# [EXERCISE DATA]
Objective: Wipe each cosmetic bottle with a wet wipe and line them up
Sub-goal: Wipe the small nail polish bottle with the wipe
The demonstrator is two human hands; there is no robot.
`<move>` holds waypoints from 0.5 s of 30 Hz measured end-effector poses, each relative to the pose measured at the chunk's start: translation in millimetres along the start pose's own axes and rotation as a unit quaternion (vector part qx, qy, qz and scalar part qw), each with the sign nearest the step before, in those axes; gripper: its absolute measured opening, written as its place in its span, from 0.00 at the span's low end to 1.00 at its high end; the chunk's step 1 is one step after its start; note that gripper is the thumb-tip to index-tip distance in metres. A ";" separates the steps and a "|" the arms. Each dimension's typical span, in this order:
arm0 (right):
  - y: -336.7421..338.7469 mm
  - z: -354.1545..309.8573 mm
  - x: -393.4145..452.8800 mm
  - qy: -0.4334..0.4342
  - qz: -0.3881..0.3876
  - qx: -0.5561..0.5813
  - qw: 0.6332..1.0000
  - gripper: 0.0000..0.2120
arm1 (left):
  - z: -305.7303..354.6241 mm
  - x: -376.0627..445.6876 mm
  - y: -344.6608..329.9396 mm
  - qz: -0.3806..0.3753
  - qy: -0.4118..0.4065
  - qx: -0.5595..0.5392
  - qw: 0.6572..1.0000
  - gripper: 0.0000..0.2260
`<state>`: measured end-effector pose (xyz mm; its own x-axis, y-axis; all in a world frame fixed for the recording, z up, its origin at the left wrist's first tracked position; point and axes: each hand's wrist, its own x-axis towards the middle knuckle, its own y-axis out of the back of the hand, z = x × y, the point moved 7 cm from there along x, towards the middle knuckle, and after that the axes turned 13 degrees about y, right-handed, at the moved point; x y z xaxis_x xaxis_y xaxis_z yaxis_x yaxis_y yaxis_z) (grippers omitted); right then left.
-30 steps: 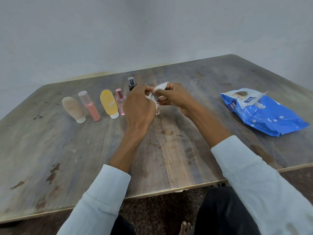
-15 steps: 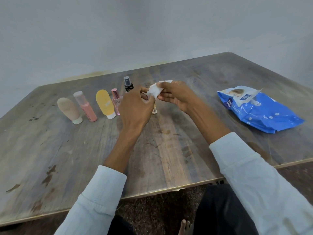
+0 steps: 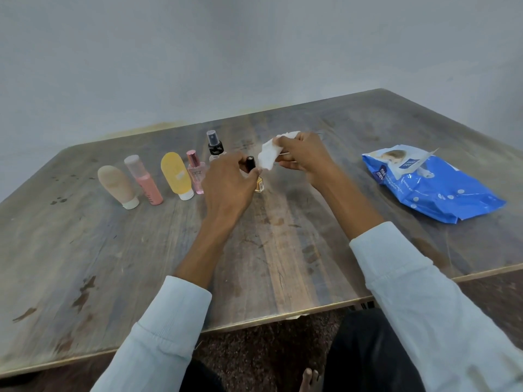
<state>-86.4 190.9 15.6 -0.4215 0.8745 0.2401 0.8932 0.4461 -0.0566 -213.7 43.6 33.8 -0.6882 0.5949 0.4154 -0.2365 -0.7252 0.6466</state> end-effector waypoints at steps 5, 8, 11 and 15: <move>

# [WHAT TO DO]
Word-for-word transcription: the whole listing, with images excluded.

# [ANSWER SPACE]
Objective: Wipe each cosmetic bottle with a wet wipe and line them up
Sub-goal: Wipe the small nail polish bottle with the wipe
The demonstrator is two human hands; there is no robot.
`<move>` holds waypoints from 0.5 s of 30 Hz measured end-effector poses, each relative to the pose measured at the chunk's start: translation in millimetres along the start pose's own axes and rotation as a unit quaternion (vector part qx, qy, qz and scalar part qw), each with the sign nearest the step before, in those axes; gripper: its absolute measured opening, written as its place in its span, from 0.00 at the span's low end to 1.00 at its high end; the chunk's step 1 is one step after its start; note that gripper is the thumb-tip to index-tip distance in metres. A ";" separates the steps and a "|" the arms. Each dimension's typical span, in this order:
arm0 (right):
  - y: -336.7421..338.7469 mm
  - z: -354.1545..309.8573 mm
  - x: -393.4145..452.8800 mm
  - qy: -0.4334..0.4342
  - qz: -0.3881..0.3876
  - qx: -0.5561..0.5813
  - qw: 0.6332..1.0000
  - gripper: 0.0000..0.2120
arm1 (left):
  - z: -305.7303..354.6241 mm
  - x: -376.0627..445.6876 mm
  - y: -344.6608..329.9396 mm
  - qz: -0.3806..0.3753
  - qy: -0.4118..0.4065
  - qx: -0.5595..0.5392
  - qw: 0.6572..1.0000
  - gripper: 0.0000..0.2260
`<state>`: measured end-effector pose (xyz mm; its own x-axis, y-axis; all in a world frame fixed for the recording, z up, its origin at the left wrist's first tracked position; point and axes: each hand's wrist, its own x-axis towards the middle knuckle, its own y-axis out of the back of the hand, z = x × y, the point moved 7 cm from there along x, towards the middle knuckle, and after that the axes turned 13 degrees about y, right-handed, at the moved point; x y z xaxis_x xaxis_y xaxis_z yaxis_x yaxis_y yaxis_z) (grippers omitted); right then left.
-30 steps: 
-15 steps: 
+0 steps: 
<state>-86.4 190.9 15.6 -0.4215 0.8745 0.2401 0.8932 0.4461 -0.0566 -213.7 43.6 33.8 -0.6882 0.5949 0.4154 -0.2365 -0.7252 0.6466</state> end-effector waypoints at steps 5, 8, 11 and 15: <move>

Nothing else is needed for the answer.